Your task is to transcribe all of the data below exactly, omitting the images.

* DATASET SECTION:
• • • •
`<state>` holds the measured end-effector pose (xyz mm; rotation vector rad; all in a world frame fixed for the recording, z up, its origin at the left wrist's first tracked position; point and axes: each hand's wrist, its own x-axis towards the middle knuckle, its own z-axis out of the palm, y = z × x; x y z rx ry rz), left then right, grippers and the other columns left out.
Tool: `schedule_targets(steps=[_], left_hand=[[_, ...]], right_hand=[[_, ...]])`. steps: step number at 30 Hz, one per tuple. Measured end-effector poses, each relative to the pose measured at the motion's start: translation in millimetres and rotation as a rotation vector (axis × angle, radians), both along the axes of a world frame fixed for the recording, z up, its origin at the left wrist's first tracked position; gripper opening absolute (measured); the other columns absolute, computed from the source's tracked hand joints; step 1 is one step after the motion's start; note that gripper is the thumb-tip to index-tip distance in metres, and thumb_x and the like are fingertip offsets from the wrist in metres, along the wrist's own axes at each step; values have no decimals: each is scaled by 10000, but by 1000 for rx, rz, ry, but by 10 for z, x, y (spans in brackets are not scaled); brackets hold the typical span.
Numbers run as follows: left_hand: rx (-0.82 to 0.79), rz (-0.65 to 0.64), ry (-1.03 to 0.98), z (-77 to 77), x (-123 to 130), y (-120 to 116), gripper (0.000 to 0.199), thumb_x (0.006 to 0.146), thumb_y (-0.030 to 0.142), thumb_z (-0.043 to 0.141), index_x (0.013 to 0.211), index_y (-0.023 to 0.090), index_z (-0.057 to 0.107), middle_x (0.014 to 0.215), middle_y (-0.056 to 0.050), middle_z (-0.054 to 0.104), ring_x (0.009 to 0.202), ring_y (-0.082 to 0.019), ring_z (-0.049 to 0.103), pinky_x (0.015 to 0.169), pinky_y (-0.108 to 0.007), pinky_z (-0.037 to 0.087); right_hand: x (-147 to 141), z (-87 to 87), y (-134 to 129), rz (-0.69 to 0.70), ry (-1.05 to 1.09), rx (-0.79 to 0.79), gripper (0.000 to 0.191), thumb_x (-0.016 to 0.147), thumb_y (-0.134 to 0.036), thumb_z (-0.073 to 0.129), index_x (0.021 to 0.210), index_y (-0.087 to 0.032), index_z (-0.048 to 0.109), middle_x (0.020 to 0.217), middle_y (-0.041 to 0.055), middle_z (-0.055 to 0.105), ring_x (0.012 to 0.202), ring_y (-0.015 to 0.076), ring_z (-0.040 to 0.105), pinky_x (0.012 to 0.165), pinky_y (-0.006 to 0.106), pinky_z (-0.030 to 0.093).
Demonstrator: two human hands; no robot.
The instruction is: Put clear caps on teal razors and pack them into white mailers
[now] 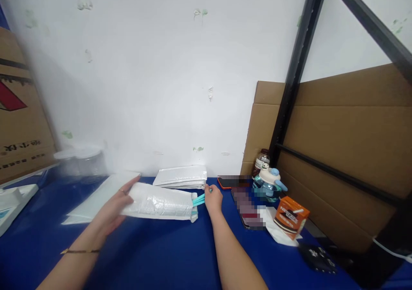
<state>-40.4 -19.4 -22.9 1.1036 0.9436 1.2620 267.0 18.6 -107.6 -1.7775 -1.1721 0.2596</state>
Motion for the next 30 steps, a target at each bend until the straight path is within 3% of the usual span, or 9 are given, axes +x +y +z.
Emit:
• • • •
* RESULT BELOW:
`<state>` holds the measured end-effector pose (xyz mm; rotation vector rad; all in a world frame fixed for the recording, z up, its origin at the left wrist's first tracked position; point and axes: each hand's wrist, its own x-axis towards the middle knuckle, its own z-axis out of the palm, y = z × x; x y z rx ry rz), left then right, grippers and the other columns left out.
Tool: `schedule_targets(steps=[_], left_hand=[[_, ...]], right_hand=[[_, ...]])`. steps: step number at 30 Hz, one per tuple. Measured end-effector poses, each relative to the pose measured at the motion's start: translation in millimetres and rotation as a rotation vector (axis × angle, radians), both along the axes of a world frame fixed for the recording, z up, its origin at the left wrist's first tracked position; gripper opening absolute (measured); the other columns absolute, computed from the source's tracked hand joints; step 1 is one step after the motion's start; note that gripper is the thumb-tip to index-tip distance in metres, and thumb_x and the like are fingertip offsets from the wrist in metres, along the wrist's own axes at each step; values have no decimals: each is scaled by 10000, but by 1000 for rx, rz, ry, but by 10 for z, x, y (spans in brackets are not scaled); brackets hold the typical span.
Numbers run as follows: left_hand: rx (-0.82 to 0.79), rz (-0.65 to 0.64), ry (-1.03 to 0.98), z (-77 to 77), x (-123 to 130), y (-120 to 116), gripper (0.000 to 0.199), thumb_x (0.006 to 0.146), thumb_y (-0.030 to 0.142), thumb_z (-0.043 to 0.141), index_x (0.013 to 0.211), index_y (-0.023 to 0.090), index_z (-0.057 to 0.107), middle_x (0.014 to 0.215), middle_y (-0.056 to 0.050), middle_z (-0.054 to 0.104), ring_x (0.009 to 0.202), ring_y (-0.082 to 0.019), ring_z (-0.049 to 0.103), pinky_x (0.015 to 0.169), pinky_y (-0.108 to 0.007), pinky_z (-0.037 to 0.087); right_hand: x (-147 to 141), z (-87 to 87), y (-134 to 129), rz (-0.69 to 0.70), ry (-1.05 to 1.09), rx (-0.79 to 0.79), gripper (0.000 to 0.191), thumb_x (-0.016 to 0.147), thumb_y (-0.134 to 0.036), thumb_z (-0.073 to 0.129), index_x (0.021 to 0.210), index_y (-0.087 to 0.032), index_z (-0.048 to 0.109), middle_x (0.020 to 0.217), middle_y (-0.041 to 0.055), middle_z (-0.055 to 0.105), ring_x (0.012 to 0.202), ring_y (-0.015 to 0.076), ring_z (-0.040 to 0.105), pinky_x (0.012 to 0.165), pinky_y (-0.006 to 0.106), pinky_z (-0.030 to 0.093).
Demonstrator: two human hands; no robot.
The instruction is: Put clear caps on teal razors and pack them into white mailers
[now] 
<state>-40.4 -19.4 -22.9 1.1036 0.9436 1.2620 267.0 18.6 -107.6 -1.7775 -1.1721 0.2596</state>
Motion for the next 30 steps, a target at each bend until the straight path is within 3% of the usual span, or 9 are given, axes +x +y +z.
Emit:

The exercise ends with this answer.